Solution d'extraction - (0,25 mg/mL de dichlorhydrate de 4,4'-dipyridyle dans du KOH méthanolique)

8.1.1

Peser 5,6 g (± 0,05 g) d'hydroxyde de potassium (KOH) dans une fiole jaugée de 2000 mL et compléter avec du méthanol (MeOH).

Remarque : il faut avoir recours à une sonication pour dissoudre les pastilles.

8.1.2

Apposer une étiquette sur la fiole indiquant « KOH 0,05N dans MeOH », ainsi que la date de préparation.

8.1.3

Peser 0,25 ± 0,005 g de dichlorhydrate de 4,4-dipyridyle dans une fiole jaugée de 1000 mL, puis compléter avec la solution méthanolique de KOH 0,05N.

8.1.4

Bien mélanger et transvaser le contenu dans une bouteille distributrice de 1250 mL. Apposer une étiquette indiquant « Solution pour extraction des alcaloïdes », ainsi que la date de préparation.

Remarque : lorsqu'une nouvelle solution d'extraction est préparée, il faut préparer une nouvelle série d'étalons de travail pour s'assurer que la concentration d'étalon interne sera la même dans les échantillons et dans les étalons.

9 Préparation des étalons

9.1

Solution mère primaire de nicotine (concentration approximative : 5 mg/mL)

9.1.1

Peser exactement 0,05 g (± 0,005 g) de nicotine dans une fiole jaugée de 10 mL et compléter avec la solution d'extraction.

Remarque : la nicotine est très hygroscopique; la pesée doit donc être faite avec soin et rapidement pour prévenir toute absorption d'humidité.

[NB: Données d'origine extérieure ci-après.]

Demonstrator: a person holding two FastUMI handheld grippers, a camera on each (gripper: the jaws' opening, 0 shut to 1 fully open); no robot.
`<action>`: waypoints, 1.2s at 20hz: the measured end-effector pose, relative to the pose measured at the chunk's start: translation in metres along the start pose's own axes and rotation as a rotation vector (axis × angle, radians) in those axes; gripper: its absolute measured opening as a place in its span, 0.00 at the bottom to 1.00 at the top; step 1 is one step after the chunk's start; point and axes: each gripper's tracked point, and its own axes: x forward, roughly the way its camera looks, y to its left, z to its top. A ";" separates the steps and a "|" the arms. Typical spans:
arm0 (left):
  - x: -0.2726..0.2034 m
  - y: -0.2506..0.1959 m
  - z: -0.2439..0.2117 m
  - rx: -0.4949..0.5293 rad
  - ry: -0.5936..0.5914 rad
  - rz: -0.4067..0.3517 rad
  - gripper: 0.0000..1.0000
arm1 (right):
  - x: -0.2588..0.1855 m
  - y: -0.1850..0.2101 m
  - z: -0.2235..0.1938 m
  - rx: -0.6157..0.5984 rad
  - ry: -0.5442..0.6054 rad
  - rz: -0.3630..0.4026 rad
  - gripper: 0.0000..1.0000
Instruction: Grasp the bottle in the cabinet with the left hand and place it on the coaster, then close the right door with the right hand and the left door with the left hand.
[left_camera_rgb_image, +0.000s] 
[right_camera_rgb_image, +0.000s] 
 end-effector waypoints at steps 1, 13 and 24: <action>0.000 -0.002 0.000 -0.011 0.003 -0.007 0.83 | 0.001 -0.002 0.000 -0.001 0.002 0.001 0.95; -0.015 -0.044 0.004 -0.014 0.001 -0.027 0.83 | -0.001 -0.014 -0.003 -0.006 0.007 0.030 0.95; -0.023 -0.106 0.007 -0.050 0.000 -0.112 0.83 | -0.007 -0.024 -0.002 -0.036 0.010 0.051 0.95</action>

Remarque : les solutions mères primaires des alcaloïdes mineurs (au besoin) sont préparées de la même manière. Bien que leurs concentrations soient considérablement moindres que la concentration de nicotine, il n'est pas recommandé de peser une quantité moindre d'étalon, mais plutôt de préparer une solution mère secondaire qui servira à la préparation des étalons dilués.

9.2

Étalons de travail

9.2.1

Préparer tous les étalons dans des fioles jaugées, en utilisant les dilutions mentionnées au tableau suivant :

Le tableau suivant montre les étalons de travail (1-5), y compris le volume des étalons mères primaires, le volume final, la concentration de nicotine et le rapport des étalons internes.
Étalon
no
Volume d'étalon mère primaire
(µL)
Volume
(mL)
Nicotine
[µg/mL]
Rapport Nicotine/
étalon interne
1 2000 10 1000 4
2 1000 10 500 2
3 500 10 250 1
4 250 10 125 0,5
5 100 10 50 0,2

9.2.2

Compléter les fioles jaugées avec la solution d'extraction contenant l'étalon interne.

Remarque : les concentrations d'analyse peuvent varier selon la concentration de la solution mère primaire et doivent être calculées afin d'obtenir un étalonnage exact.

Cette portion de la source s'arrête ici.